This repo contains a number of workflows and scripts to stress test Azure OpenAI endpoints, both individually and through an APIM
instance. Most of the workflow and steps are captured in the Makefile
and should be followed sequentially. This leverages
locust
as a testing framework to simulate concurrent users, but also leverages batch approaches to hit the endpoints with load.
All this was tested on a Mac, though would work equally on any Unix-based machine. This also relies on several command-line tools like
parallel
, jq
, grep
and time
. For reference, most of these tools are available natively in the Azure Cloud shell providing an easy
deployment option (except for the time
utility).
- For the Azure OpenAI endpoints, this has leveraged the Global Standard deployment for gpt-4o-mini. This can be customized as needed.
- This does not include setup of Application Insights or Log Analytics as part of the workflow.

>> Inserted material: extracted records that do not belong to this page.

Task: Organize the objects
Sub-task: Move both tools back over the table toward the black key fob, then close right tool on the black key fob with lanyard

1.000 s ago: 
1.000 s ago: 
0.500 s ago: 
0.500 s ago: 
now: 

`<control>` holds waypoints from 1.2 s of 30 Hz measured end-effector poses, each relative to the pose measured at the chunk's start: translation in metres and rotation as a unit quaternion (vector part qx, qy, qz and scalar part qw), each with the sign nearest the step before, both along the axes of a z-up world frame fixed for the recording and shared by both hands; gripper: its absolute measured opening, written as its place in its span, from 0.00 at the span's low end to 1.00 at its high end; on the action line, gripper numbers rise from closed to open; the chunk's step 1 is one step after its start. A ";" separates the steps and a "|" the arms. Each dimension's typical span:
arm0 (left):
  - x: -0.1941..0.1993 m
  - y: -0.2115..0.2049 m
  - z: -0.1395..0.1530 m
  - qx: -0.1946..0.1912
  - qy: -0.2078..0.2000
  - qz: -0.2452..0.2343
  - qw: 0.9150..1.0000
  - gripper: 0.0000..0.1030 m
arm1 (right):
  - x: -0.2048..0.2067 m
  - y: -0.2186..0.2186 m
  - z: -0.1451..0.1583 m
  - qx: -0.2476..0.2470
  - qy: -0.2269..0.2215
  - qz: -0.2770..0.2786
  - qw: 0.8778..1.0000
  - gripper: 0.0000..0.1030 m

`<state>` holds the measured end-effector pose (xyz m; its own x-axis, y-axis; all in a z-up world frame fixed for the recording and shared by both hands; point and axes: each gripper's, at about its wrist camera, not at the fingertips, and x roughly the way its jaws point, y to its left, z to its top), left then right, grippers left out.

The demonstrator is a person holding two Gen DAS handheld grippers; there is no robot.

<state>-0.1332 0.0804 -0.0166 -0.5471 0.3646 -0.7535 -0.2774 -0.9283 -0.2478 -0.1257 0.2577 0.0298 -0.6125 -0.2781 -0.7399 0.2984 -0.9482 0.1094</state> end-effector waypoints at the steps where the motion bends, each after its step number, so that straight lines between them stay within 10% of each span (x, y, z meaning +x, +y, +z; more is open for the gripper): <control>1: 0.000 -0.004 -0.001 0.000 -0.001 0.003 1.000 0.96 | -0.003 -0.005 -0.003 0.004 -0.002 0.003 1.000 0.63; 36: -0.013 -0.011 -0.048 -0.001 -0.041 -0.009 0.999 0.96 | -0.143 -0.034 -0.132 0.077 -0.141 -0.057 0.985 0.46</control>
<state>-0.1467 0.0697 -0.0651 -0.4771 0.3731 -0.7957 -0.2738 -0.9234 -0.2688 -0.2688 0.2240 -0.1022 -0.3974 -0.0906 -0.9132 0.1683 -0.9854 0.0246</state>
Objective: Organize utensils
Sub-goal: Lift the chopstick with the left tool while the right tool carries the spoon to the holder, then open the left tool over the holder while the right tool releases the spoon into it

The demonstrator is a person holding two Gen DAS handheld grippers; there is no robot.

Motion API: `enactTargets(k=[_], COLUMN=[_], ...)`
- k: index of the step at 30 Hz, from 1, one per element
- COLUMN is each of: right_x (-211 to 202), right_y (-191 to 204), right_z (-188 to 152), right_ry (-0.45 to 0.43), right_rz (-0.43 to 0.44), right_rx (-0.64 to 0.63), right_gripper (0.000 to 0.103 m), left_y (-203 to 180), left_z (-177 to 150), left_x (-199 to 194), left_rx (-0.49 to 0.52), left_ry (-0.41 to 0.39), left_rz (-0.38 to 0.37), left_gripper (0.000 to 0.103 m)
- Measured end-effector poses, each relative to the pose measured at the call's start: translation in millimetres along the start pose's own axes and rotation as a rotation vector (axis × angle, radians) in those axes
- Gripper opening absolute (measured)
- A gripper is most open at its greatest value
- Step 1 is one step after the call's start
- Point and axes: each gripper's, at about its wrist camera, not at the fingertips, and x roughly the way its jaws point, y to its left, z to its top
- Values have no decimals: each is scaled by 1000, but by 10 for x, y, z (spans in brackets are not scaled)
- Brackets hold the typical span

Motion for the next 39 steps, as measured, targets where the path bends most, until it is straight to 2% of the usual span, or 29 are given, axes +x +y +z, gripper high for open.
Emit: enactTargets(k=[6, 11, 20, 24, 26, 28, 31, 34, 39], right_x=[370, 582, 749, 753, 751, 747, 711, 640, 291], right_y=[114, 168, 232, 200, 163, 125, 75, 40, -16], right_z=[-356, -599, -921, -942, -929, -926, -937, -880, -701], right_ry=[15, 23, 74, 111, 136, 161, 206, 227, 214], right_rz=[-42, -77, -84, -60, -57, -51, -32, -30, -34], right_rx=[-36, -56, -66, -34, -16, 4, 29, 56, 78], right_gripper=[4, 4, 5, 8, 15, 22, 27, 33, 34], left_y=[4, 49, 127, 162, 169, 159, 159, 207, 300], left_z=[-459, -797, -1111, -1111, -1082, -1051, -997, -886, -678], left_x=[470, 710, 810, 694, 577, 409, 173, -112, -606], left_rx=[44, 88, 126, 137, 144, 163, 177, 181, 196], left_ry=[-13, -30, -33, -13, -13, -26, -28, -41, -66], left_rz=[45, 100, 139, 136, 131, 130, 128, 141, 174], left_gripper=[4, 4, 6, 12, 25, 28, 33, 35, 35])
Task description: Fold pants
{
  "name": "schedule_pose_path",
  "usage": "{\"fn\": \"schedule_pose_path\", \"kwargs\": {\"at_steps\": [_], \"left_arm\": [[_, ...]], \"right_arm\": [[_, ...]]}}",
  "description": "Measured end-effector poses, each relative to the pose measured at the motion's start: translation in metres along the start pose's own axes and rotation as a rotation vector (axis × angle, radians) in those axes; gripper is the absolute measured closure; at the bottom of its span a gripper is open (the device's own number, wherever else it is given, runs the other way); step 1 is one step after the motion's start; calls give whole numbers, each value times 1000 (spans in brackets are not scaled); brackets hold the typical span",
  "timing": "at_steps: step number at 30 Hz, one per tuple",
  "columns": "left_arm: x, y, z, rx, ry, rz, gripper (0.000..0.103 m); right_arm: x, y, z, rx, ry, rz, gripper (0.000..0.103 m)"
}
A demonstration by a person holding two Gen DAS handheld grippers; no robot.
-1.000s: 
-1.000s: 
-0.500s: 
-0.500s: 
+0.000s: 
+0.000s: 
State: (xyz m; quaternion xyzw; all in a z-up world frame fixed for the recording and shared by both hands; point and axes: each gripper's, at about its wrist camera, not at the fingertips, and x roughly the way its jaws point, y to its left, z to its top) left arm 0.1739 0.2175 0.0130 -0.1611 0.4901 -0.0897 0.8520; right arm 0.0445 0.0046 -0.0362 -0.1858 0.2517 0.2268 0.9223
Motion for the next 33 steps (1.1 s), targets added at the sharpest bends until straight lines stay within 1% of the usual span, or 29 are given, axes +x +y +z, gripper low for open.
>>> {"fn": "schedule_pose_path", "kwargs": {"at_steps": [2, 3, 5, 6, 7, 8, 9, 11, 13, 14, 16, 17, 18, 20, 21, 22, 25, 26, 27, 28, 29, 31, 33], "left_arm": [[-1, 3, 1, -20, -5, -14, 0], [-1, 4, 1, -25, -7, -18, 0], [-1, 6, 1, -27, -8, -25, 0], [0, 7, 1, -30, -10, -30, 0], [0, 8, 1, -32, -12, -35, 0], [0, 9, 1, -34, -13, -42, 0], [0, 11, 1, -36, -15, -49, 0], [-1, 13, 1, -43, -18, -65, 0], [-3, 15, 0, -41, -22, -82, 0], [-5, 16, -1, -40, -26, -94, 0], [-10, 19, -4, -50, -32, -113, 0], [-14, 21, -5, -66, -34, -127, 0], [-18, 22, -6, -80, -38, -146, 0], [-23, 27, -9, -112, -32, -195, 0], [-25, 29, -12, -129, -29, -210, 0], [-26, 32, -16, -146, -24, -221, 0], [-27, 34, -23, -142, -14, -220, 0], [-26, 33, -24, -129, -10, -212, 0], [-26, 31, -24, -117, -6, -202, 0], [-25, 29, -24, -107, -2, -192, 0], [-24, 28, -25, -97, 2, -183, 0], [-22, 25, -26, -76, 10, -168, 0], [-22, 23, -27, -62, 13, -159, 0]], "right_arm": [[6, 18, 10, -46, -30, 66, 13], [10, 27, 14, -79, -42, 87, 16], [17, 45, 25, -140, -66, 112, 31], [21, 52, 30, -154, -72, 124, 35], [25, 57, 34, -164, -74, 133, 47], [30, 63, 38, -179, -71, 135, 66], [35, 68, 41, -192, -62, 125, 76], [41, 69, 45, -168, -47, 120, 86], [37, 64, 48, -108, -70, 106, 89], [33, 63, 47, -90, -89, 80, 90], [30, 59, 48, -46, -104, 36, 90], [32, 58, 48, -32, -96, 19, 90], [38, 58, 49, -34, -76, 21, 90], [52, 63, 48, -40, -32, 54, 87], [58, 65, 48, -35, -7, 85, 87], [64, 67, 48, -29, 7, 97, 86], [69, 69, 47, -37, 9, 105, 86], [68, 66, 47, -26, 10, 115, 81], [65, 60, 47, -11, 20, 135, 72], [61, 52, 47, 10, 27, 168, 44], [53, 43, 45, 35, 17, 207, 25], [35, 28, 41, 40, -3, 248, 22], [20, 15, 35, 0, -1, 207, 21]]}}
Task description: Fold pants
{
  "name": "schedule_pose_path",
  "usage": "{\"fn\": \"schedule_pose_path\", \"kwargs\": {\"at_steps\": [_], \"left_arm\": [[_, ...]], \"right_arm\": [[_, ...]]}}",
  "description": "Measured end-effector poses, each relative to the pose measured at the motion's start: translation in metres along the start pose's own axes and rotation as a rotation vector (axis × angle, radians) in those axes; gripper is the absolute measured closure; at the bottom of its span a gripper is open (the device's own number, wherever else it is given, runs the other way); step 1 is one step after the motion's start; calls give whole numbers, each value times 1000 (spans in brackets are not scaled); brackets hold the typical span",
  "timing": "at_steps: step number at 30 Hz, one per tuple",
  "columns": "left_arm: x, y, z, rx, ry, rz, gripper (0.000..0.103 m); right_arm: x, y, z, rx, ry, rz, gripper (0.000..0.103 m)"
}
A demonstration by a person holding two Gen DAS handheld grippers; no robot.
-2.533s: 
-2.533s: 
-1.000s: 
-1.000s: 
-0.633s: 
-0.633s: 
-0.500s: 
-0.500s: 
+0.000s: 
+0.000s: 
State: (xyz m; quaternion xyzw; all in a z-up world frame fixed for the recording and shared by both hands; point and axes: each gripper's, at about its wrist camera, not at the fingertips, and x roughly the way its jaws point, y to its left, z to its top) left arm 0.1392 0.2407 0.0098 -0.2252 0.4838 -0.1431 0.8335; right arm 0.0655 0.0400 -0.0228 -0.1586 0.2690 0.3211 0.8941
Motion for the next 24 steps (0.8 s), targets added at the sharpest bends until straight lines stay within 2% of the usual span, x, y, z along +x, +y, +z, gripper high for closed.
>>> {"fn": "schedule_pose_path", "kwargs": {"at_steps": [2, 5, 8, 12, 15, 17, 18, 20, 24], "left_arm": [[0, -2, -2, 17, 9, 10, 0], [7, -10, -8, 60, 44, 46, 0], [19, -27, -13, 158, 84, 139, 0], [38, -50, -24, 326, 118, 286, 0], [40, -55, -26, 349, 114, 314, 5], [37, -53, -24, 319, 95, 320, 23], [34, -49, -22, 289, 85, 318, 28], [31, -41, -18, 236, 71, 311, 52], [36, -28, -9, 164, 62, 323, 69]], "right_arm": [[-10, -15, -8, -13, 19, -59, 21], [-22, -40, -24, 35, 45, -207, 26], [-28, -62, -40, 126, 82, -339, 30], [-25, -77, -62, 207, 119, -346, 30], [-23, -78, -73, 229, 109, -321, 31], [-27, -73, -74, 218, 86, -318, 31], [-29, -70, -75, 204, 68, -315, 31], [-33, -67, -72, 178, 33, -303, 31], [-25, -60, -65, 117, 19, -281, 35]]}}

- For most of the "batch" workflows, there is no logic to implement a backoff period. Limits should be understood considering the capacity of the endpoint and/or the logic in place (e.g. with APIM) to handle throttling.
- While on a Mac, to monitor CPU and memory usage, consider using
btop
(available through Homebrew). To determine the number of CPUs, run:sysctl -n hw.ncpu
. - Future build:
- Inclusion of text embedding endpoints to test Azure Search workflows.
- For the APIM tooling, leveraged this great repo to support setup and the custom APIM policy.